The Flag Relay is our opensource web application, allowing for the accessibility to challenges and boxes created by members of the Top Secret Avengers, and other local contributors at Robert Morris University. Our server acts as a centralized system to track the points and activity of RMU students, and allows for the assist in on-going challenges, via hints and resources.
The Top Secret Avengers creates an engaging experience by simulating mock scenarios of cybersecurity challenges, from using singular files to life-like machines.
Challenges/Boxes are created in a range of difficulties, applying from beginner to advanced skills that are expected of cybersecurity specialists to be able to apply in a real work situation. This allows students to gain comfortability, confidence, and knowledge with using their operating system, common software, and applying methods of attack and vulnerability assessment.
Students are encouraged to either work individually or together. By participating in cybersecurity challenges, students can achieve professional development and gain the ability to be competitive among many candidates.
We aim for a large diversity of different scenarios to match the large variety of different machines/systems an entry level analyst might encounter in the real world. If you are interested to excel in cybersecurity, software development, blue team, or red team, we are always looking for individuals to help provide us with boxes or challenges, which in return will help others.
If you are interested, please check out our Discord so you can chat, mention suggestions, or submit your work.
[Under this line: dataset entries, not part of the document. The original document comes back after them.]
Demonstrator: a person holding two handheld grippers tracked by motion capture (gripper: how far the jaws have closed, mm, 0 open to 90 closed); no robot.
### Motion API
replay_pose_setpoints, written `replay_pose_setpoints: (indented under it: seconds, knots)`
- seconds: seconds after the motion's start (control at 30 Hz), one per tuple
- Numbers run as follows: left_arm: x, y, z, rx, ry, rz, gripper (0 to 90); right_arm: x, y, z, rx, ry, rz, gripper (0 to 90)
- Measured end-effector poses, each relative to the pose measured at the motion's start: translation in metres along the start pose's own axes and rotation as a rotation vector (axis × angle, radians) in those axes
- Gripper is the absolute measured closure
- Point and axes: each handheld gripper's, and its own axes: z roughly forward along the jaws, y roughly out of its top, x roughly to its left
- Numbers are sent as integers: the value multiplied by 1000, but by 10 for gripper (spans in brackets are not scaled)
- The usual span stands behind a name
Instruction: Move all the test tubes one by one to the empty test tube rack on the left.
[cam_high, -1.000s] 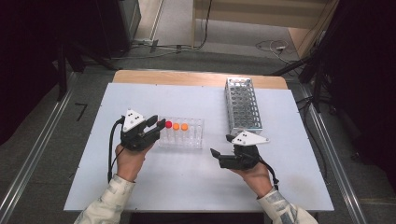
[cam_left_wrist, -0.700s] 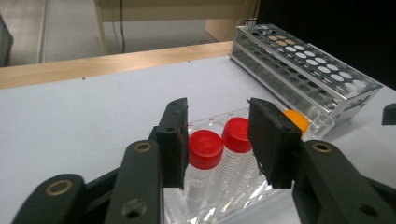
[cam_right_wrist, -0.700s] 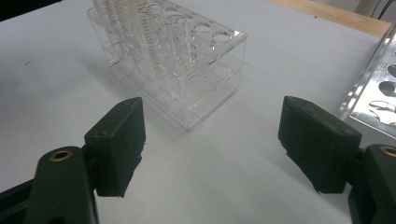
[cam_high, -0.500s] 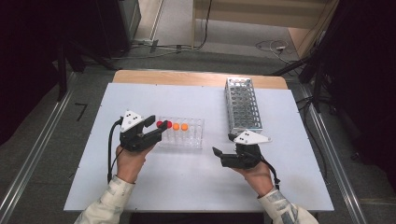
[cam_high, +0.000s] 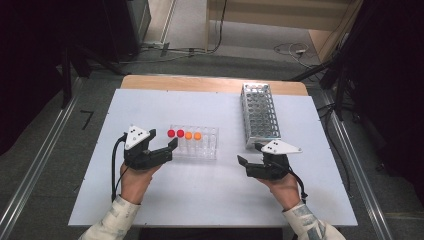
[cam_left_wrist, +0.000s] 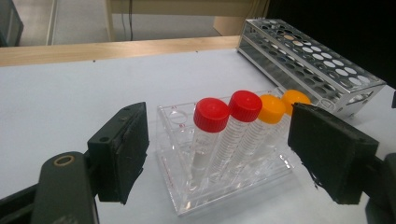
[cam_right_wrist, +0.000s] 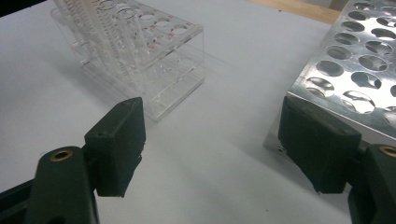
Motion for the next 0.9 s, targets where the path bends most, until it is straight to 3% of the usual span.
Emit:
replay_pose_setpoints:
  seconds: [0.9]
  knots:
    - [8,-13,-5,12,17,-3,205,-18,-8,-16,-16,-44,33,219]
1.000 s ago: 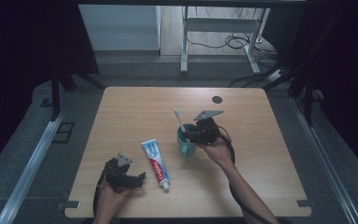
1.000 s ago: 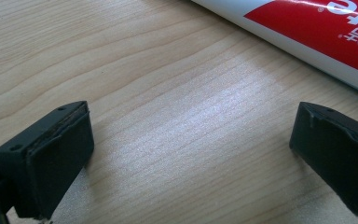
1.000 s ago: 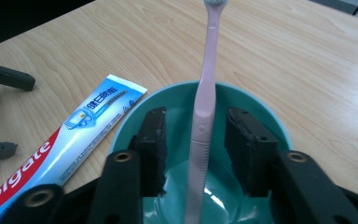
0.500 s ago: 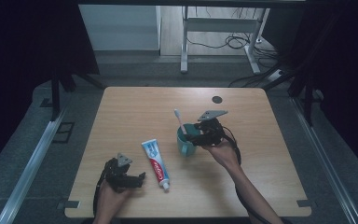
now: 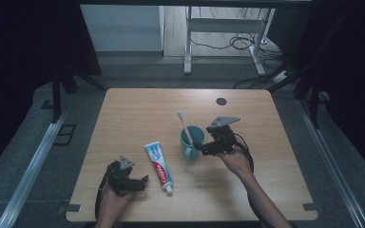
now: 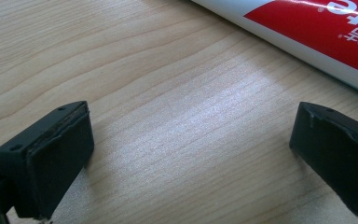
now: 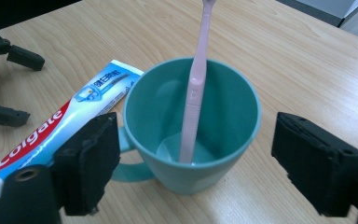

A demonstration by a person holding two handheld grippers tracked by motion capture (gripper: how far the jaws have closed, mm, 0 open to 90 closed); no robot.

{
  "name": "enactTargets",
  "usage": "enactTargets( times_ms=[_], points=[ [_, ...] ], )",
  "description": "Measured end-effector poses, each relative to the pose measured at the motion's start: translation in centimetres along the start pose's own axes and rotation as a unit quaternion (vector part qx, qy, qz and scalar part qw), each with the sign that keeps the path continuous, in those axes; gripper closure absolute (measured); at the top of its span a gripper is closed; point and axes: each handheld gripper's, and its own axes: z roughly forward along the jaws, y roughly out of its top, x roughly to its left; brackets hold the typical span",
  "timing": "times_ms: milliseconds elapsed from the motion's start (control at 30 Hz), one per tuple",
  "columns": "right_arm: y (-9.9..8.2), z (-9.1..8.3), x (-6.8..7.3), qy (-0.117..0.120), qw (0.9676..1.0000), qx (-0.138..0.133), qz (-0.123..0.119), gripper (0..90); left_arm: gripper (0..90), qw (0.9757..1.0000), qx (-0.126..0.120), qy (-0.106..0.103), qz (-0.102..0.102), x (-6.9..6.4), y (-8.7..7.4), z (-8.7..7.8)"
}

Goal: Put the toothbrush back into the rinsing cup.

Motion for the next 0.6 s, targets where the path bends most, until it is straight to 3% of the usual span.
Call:
enactTargets(
  times_ms=[133,400,600],
  points=[
    [-0.6,-0.4,-0.1,-0.001,1.0000,0.001,-0.003,12.2,0.0,1.0000,0.000,0.000,-0.001,0.0,0.0,0.0],
    [-1.9,-0.9,-0.2,-0.009,0.9997,0.021,-0.007,0.0,0.0,1.0000,-0.001,0.000,-0.005,-0.1,0.0,0.0],
    [-2.7,-1.4,-0.2,-0.016,0.9994,0.028,-0.012,0.0,0.0,1.0000,-0.001,0.000,-0.005,-0.1,0.0,0.0]
  ],
)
Being a new participant in cybersecurity challenges and CTFs, might mean you will be working with a lot of unfamiliar environments and software's. If you are a beginner, we advise you look at the following resources and recommendations.
Hypervisor, VirtualBox (https://www.virtualbox.org/)
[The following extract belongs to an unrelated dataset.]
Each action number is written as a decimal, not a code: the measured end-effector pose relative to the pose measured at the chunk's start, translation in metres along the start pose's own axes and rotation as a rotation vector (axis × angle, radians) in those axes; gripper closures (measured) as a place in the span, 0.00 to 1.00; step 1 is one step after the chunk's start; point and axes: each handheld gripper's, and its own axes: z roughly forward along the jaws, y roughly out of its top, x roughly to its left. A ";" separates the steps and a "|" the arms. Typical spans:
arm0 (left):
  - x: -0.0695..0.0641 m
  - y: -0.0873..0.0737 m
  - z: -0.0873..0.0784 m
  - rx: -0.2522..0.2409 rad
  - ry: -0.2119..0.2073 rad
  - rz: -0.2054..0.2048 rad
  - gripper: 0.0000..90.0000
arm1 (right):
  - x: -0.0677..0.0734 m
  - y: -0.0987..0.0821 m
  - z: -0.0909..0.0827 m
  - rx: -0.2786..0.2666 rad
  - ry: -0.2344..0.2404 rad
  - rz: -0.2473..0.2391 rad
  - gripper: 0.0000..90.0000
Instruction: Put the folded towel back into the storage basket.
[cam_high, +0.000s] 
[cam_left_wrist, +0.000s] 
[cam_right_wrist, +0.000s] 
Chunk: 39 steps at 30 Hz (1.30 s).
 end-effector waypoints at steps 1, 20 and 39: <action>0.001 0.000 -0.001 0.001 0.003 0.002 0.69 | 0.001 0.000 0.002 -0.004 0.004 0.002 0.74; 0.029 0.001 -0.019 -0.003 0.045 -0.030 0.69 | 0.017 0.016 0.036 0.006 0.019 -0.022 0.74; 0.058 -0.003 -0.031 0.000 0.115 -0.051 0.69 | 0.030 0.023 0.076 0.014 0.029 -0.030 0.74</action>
It is not entirely recommended to always work in an environment that is your personal space. With using a hypervisor such as VirtualBox, you can emulate sandboxes which gives you a contained and safe place to do your work.
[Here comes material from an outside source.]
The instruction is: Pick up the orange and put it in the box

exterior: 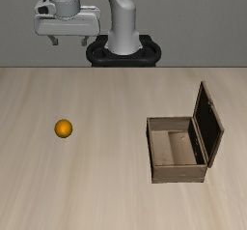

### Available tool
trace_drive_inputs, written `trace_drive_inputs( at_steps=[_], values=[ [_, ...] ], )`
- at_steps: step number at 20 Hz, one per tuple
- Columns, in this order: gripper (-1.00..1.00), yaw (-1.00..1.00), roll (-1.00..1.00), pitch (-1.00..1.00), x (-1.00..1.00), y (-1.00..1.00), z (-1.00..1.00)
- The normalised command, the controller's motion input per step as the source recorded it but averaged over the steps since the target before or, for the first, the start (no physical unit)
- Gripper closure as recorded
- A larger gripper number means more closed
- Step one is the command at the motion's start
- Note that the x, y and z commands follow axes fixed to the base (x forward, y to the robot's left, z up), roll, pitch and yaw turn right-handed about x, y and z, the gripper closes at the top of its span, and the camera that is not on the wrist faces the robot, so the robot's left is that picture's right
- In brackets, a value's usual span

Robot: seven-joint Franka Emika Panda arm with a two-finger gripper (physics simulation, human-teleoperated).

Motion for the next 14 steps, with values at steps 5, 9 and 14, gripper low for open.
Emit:
trace_drive_inputs(
  at_steps=[5, 9, 14],
  values=[
    [-1.00, 0.00, 0.00, 0.00, 0.60, -0.40, 0.00],
    [-1.00, 0.00, 0.00, 0.00, 1.00, 0.00, 0.00],
    [-1.00, 0.00, 0.00, 0.00, 1.00, 0.00, 0.00]
  ],
)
Operating System, Kali Linux (https://www.kali.org/)
Kali Linux is a Linux distribution made specifically for penetration testers, and cybersecurity enthusiasts. We recommend you use a hypervisor to run Kali Linux, or another Linux distribution of your choice. These operating systems contain practically all of the essentials you will need when facing these challenges. Similar great Linux distributions for penetration testing include Parrot OS, and Black Arch.
Note Taking, Cherry Tree (https://github.com/giuspen/cherrytree)
It is important you take notes on an educational journey, especially in a field like cyber where it is almost like a firehose of information. It is advised you take notes on the steps you take for going at machines, as many of the steps can be appliable to other scenarios and will help if you face a wall. They are also great memory refreshers and will help develop your subconscious check list of important highlights to check on a system. Notes are also great for cheat sheets and organizing information when on an active red team operation. Cherry Tree is a simple notetaking application found preinstalled on Kali Linux. Paper notes, online notes, or whatever works best for you is the most optimal.